YOUR GOAL: While reading through the material below, copy each line that holds the word "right".

GIVEN DATA:
◇ ◇ ◇ ◇ ◇

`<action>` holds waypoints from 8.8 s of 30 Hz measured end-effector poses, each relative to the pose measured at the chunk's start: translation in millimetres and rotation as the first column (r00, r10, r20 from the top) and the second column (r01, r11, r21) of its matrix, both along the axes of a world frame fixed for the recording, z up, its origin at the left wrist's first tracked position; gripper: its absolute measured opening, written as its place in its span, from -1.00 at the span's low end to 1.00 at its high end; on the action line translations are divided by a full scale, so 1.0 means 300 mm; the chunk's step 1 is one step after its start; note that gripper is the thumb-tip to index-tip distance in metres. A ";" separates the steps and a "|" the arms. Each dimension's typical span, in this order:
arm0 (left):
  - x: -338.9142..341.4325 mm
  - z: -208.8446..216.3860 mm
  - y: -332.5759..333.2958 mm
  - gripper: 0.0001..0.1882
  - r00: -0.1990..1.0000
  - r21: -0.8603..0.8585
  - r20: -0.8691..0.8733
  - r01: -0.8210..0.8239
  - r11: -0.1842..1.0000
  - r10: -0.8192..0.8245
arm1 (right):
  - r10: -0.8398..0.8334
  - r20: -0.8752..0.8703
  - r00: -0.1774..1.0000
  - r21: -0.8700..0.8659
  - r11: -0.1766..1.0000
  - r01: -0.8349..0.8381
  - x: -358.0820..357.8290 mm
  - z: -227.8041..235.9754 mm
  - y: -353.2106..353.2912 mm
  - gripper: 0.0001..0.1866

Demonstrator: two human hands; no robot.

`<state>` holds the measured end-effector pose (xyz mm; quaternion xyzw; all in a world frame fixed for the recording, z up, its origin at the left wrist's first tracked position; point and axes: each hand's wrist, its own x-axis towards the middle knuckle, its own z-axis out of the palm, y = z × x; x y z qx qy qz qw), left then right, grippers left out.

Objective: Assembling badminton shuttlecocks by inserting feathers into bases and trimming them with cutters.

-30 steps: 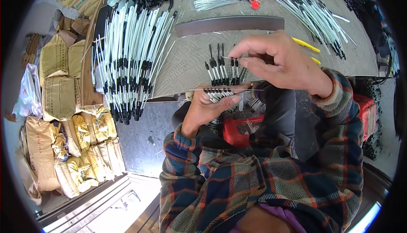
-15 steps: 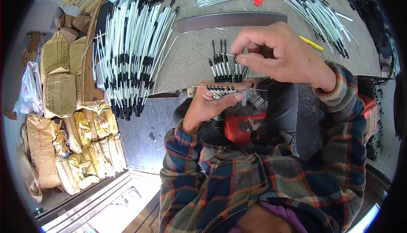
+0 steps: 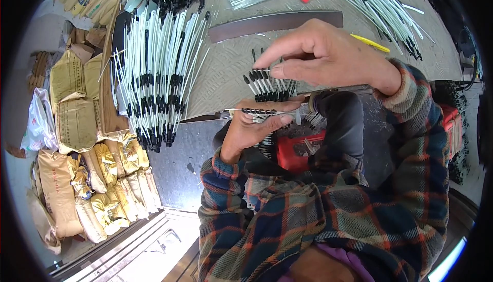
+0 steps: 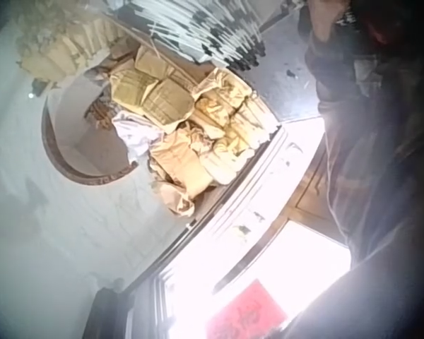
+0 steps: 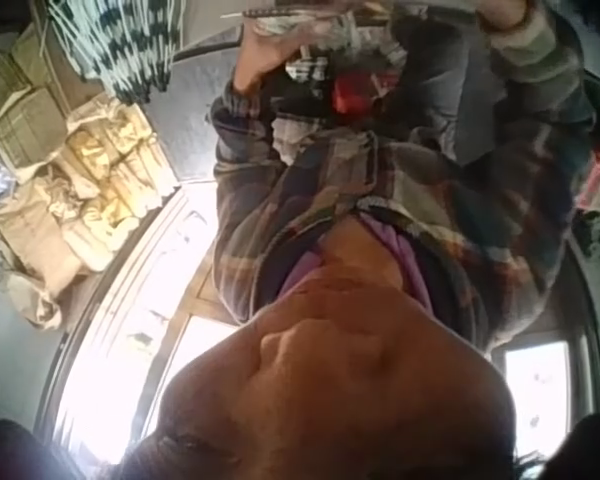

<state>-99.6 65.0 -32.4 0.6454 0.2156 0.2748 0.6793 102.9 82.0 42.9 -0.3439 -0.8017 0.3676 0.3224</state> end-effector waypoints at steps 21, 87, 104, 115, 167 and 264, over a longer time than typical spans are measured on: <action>-0.015 0.001 0.023 -0.72 0.996 0.040 0.065 0.058 0.998 -0.061 | 0.093 -0.055 0.994 -0.083 0.992 -0.097 -0.005 0.023 0.024 -0.79; -0.034 -0.176 -0.103 -0.61 0.999 0.219 0.017 -0.032 0.975 0.029 | 0.033 0.488 0.872 0.358 0.904 -0.234 -0.014 -0.340 0.011 -0.49; 0.057 -0.244 -0.154 0.16 0.409 0.886 0.086 -0.449 0.119 0.908 | 0.016 0.309 0.951 0.243 0.965 -0.096 0.021 -0.329 0.015 -0.42; -0.016 -0.074 0.051 -0.33 0.876 0.902 -0.367 0.253 0.349 0.313 | -0.006 0.232 0.973 -0.078 0.997 0.025 0.005 -0.289 0.045 -0.42; -0.023 -0.018 0.073 -0.20 0.796 0.784 -0.546 0.378 0.492 0.259 | -0.576 0.507 0.640 0.650 0.744 0.154 0.143 -0.298 0.024 -0.76; -0.064 -0.074 0.089 -0.07 0.841 0.837 -0.481 0.357 0.416 0.247 | -0.483 0.554 0.678 0.585 0.805 0.097 0.067 -0.259 0.066 -0.84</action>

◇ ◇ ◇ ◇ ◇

WRITTEN SOLUTION:
arm1 (right):
`<state>` holds the measured end-effector pose (xyz mm; quaternion xyzw; all in a world frame fixed for the recording, z up, its origin at the left wrist's first tracked position; point and axes: each hand's wrist, its own x-axis towards the middle knuckle, its own z-axis out of the palm, y = z × x; x y z qx qy qz qw), left then right, grippers left out.

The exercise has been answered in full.